## REQUIRED ACTION
Your response should reproduce every line of the entries that contains the word "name".

[Collection entries]

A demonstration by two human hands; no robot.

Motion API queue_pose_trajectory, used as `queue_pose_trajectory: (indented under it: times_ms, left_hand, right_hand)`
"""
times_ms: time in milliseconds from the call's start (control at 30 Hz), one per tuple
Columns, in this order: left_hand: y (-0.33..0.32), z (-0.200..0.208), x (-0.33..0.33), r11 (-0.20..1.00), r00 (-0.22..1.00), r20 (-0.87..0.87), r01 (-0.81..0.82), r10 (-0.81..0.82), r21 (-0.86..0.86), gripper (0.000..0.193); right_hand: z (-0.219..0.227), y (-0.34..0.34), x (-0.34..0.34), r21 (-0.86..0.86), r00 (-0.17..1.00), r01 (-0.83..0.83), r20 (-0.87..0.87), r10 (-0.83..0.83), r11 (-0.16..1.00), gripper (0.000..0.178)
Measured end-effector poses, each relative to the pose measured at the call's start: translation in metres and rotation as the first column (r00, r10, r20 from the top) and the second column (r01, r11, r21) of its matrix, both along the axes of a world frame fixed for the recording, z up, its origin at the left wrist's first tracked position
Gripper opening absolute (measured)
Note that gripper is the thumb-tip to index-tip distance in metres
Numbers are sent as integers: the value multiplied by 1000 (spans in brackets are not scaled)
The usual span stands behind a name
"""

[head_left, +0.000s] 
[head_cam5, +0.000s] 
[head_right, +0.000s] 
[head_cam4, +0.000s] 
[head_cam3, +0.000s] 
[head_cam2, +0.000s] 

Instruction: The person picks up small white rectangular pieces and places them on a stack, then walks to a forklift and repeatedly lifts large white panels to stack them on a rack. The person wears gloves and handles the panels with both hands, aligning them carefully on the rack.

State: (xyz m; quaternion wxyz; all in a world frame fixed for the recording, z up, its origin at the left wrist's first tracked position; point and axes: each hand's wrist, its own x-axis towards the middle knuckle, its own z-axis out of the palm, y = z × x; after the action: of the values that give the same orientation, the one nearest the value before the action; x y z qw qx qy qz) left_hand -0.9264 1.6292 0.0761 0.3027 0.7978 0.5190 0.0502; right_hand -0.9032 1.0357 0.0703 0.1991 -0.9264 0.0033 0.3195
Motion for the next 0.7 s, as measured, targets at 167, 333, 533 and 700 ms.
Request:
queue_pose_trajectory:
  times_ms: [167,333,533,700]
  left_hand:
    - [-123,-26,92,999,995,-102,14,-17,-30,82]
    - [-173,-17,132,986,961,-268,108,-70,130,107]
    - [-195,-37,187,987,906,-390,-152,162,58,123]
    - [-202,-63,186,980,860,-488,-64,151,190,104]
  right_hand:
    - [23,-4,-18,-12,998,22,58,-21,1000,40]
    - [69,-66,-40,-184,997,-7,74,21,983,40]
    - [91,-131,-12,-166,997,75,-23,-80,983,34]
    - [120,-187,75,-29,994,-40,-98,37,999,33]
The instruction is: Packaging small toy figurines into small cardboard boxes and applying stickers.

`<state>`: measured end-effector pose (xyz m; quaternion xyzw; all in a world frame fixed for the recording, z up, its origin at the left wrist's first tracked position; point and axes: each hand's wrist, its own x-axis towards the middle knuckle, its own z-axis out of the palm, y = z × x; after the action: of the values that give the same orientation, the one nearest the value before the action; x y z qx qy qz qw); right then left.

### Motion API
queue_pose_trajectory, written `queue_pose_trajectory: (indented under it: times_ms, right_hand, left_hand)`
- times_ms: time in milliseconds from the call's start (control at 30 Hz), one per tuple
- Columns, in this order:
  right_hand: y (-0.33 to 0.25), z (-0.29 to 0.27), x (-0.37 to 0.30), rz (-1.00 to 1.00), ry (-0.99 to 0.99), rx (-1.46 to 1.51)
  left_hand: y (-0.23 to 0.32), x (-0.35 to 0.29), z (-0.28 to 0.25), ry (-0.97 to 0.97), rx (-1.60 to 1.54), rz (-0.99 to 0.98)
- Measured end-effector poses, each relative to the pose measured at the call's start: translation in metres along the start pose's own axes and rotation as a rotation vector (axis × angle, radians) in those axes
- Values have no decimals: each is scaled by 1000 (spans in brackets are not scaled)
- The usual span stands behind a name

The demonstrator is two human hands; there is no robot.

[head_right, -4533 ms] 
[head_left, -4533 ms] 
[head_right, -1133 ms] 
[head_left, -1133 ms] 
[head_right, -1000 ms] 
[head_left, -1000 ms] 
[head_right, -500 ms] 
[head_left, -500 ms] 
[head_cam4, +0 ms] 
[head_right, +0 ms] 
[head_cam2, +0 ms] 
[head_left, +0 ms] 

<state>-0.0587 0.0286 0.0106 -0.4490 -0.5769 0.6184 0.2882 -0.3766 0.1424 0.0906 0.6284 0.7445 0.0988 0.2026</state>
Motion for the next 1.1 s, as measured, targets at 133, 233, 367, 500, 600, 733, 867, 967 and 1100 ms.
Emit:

## ANSWER BELOW
The usual span stands behind a name
- The usual span stands behind a name

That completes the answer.